Because I'm fascinated by politics, I was one of the folks who stayed up till about 3:30 A.M. to find out whether Hillary Clinton or Bernie Sanders won in Iowa. At this point, while Mrs. Clinton has declared victory, there are still some questions about whether she really won; and even if it turns out she did defeat Mr. Sanders, it was by the narrowest of margins. Six months ago, few if any pundits thought a 74 year old self-described socialist from Vermont would have a chance against a well-qualified (and well-funded) establishment Democrat like Hillary Clinton; and yet Mr. Sanders was able to run a strong race and come within inches of victory. Okay fine, it's Iowa, and Iowa's population does not represent that of the entire US, but it's still a great story. Going forward, can Mrs. Clinton win over those voters who see her as too much of a centrist? And can Mr. Sanders win over those voters who like his populist message but think it's impossible for him to get elected?
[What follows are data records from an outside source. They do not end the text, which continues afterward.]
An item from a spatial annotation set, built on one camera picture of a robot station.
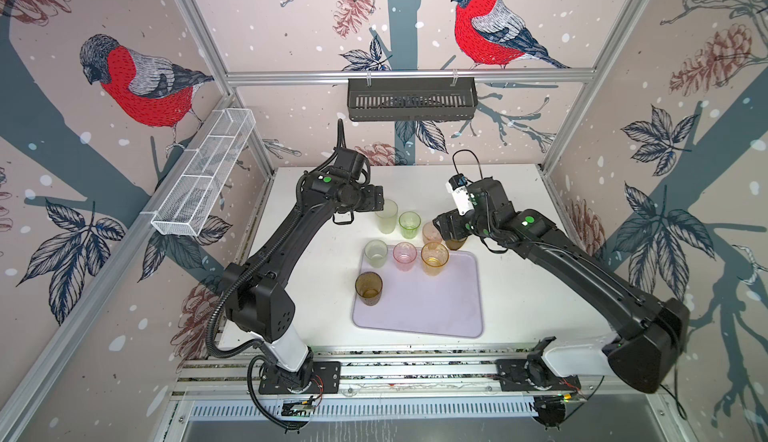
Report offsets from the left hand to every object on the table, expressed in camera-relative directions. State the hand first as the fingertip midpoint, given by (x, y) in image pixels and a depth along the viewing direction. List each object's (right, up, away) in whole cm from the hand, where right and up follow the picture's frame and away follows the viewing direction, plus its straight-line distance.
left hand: (371, 200), depth 81 cm
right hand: (+19, -5, -4) cm, 20 cm away
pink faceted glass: (+10, -18, +11) cm, 23 cm away
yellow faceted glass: (+19, -17, +7) cm, 26 cm away
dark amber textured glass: (+26, -15, +14) cm, 33 cm away
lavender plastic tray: (+22, -31, +5) cm, 38 cm away
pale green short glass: (+1, -17, +12) cm, 21 cm away
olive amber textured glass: (-1, -26, +6) cm, 27 cm away
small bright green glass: (+12, -9, +20) cm, 25 cm away
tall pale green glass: (+4, -6, +16) cm, 18 cm away
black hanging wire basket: (+13, +36, +23) cm, 44 cm away
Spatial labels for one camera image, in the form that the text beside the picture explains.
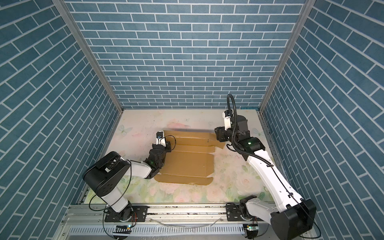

Those questions remain to be answered.
The Republican story was equally fascinating, especially given the high expectations many pundits and pollsters had about Donald Trump; the common wisdom was that he could not possibly lose. But as it turned out, he could. And he did. We can all wonder whether his snub of the Fox News debate, or his feud with Megyn Kelley, had anything to do with his loss; more likely, he did not have the ground game that his opponents (especially Ted Cruz and Marco Rubio) had. And as I suggested on several occasions, I think lots of curious spectators showed up at Mr. Trump's rallies and events, eager to meet the famous celebrity. Many even cheered at his speeches and applauded some of his most controversial assertions. But in the end, when it came to casting their vote, they chose someone else. One wonders what Mr. Trump was feeling as the votes were counted and it became clear that he would not be the victor. He had spent so much time bragging about how he always wins. His concession speech was short and courteous, but I wonder if this unexpected defeat will affect his style of campaigning. Will he brag and insult his opponents less, and instead focus on his plans for improving our country?
Another story-line in Iowa, and one that will probably persist, is religion. Because a large number of Iowa Republicans are evangelical Christians, most of the GOP candidates who campaigned there tried to out-do themselves in mentioning their own religiosity, quoting scripture, praising God and Jesus, and promising to restore morality to America (in some cases, it seemed they were also pledging to promote evangelical Christianity, or at least give it a favored place in the government). And while I have never been fond of candidates publicly announcing how religious they are, at least I could understand why Ted Cruz and Marco Rubio made their religious faith a central pillar of their conversation with voters-- if most of your voters are very religious, it's important to let them know you speak their language and support their views.
But here's what I don't understand: there was a recent anti-Bernie Sanders article in the Washington Post which remarked on his lack of religious piety, saying that his refusal to align with an organized faith or speak about God could hurt him in a general election. (It is well-known that Mr. Sanders was born and raised Jewish; but while he respects his heritage, organized religion does not play a central role in his life.) I tweeted about this-- I said I truly did not care what religion a candidate was, as long as he or she cared about the country and wanted to move things in a positive direction. In fact, I find it annoying when candidates pander to certain voters with mentions of how often they pray; and I find it equally annoying when voters feel they must know which house of worship a candidate attends, and how often they go there. I fail to see the correlation between going to church (or synagogue or mosque) and being a good leader for our country. There have been many politicians who were regularly seen in church, but who turned out to be corrupt and dishonest. The Founding Fathers were right when they stated in the Constitution that there should be no religious test. Sadly, some people think there should be one, and that their faith should win. (And whether a candidate who is proudly non-religious could ever get elected is another open question.)
So, now everything moves to New Hampshire. I'll be interested to see if the way Mr. Cruz and Mr. Rubio campaigned in Iowa will resonate with voters in the Granite State. I'll be interested to see how Mr. Trump recovers, and whether he comes back with a new strategy. And of course, I'll be interested to see how the Sanders/Clinton battle plays out. But whatever happens in New Hampshire over the next week, there is one trend from Iowa that I hope will continue: a large number of young voters actually came out and caucused, working hard for their favorite candidate, and becoming an active part of the political process. Too often in the past, young adults have not participated-- but in Iowa, to the surprise of many political observers, they did. I'm hoping this will continue. In fact, I'm hoping more people of all ages will get off the sidelines and begin to support a candidate they believe in. Whether you are a Democrat, a Republican, an Independent, or something else, there's a lot at stake in this upcoming election, and sitting around complaining on social media isn't an effective strategy for improving the direction of the country. Now is the time for all of us to get involved... or we have no right to be upset about the results of the next election.